Terhune rested the dogs through most of Sunday, waiting for the wind to break. An opening finally came in late afternoon. He took advantage of the calm, but trail conditions proved awful. If a base existed under the waist-deep powder, the musher couldn’t find it. He was angry at his bad luck, tired, and deeply depressed. Four hundred miles distant, Nome seemed impossibly far.


We caught Plettner’s group by midafternoon Saturday. The sky was supremely clear. The Yukon stretched before us, a broad field of glistening white bordered on either side by tiny lines of trees. Our ten-team convoy slowly inched up the massive river’s center. The place made the Big Su look like a racquetball court.

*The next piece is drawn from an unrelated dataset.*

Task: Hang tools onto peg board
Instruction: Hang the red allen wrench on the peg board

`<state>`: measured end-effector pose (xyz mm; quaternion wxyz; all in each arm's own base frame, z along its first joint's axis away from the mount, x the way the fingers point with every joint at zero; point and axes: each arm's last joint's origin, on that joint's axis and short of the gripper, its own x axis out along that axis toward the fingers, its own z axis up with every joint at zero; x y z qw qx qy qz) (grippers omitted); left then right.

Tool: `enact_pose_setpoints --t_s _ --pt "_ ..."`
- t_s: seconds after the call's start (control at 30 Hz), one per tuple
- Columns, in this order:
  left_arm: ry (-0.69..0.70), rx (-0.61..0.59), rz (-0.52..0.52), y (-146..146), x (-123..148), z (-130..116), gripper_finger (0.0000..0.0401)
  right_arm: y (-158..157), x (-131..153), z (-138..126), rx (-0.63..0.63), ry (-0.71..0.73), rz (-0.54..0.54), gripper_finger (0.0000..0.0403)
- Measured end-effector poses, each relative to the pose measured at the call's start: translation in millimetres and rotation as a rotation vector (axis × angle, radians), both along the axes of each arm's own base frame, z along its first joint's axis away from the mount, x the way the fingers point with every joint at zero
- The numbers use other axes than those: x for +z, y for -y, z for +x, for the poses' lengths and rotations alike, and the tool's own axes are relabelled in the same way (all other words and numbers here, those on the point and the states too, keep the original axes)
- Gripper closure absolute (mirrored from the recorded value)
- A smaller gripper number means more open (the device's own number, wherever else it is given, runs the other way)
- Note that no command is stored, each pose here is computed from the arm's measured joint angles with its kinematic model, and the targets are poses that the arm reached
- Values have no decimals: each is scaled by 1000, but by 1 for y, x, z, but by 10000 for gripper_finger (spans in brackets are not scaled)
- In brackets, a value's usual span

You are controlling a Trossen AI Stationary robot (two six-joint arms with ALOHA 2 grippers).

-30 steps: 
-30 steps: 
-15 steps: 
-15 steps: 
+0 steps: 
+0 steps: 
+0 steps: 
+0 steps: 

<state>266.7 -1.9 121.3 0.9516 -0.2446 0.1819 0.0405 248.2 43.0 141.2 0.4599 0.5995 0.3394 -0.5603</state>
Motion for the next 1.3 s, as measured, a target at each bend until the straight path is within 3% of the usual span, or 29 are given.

Daily and I remained at the caboose end of the convoy. It was an extraordinary scene. The chain of dog teams stretched a half-mile or more ahead, forming a line of brightly colored caterpillars crossing a desolate white prairie. From my sled runners, I banged off pictures of the procession, catching dog teams arrayed in an arc, stretching from my wheel dogs to the trail-breakers mushing across the distant horizon.

Sepp Herrman’s team abruptly peeled away from the convoy. “I will catch you when I please,” he shouted. Quickly and efficiently, the German made camp on the frozen river. The convoy had barely gained a mile before a wisp of smoke curled from Sepp’s cook pot.

I’d left Eagle Island packing a full cooler of hot dog food. I fed the team a real meal during one of the convoy’s many lengthy delays. It was an eat-and-run situation. I collected the pans as fast as the dogs finished their food. As I picked up Denali’s, the ornery cuss bit my hand. Furious, I bopped him with the pan.

“You ungrateful son of a bitch! I saved your life.”

Watching him slink away, I realized that the earlier pack judgment was right. I resolved to drop the ungrateful slacker the moment we hit Kaltag.

Late in the afternoon, Daily spotted Herrman’s team closing in from behind. The trapper’s reappearance drew an immediate reaction from the front of the convoy. Like the children’s game of telephone, a message was relayed from musher to musher down the line: “Send up, Sepp.”

“Gee,” Herrman said, sending his finely trained leaders jumping out of the trench. “Haw.” The leaders executed a neat left-hand turn and bounded forward, passing us with hardly a sideways glance. I whistled in appreciation.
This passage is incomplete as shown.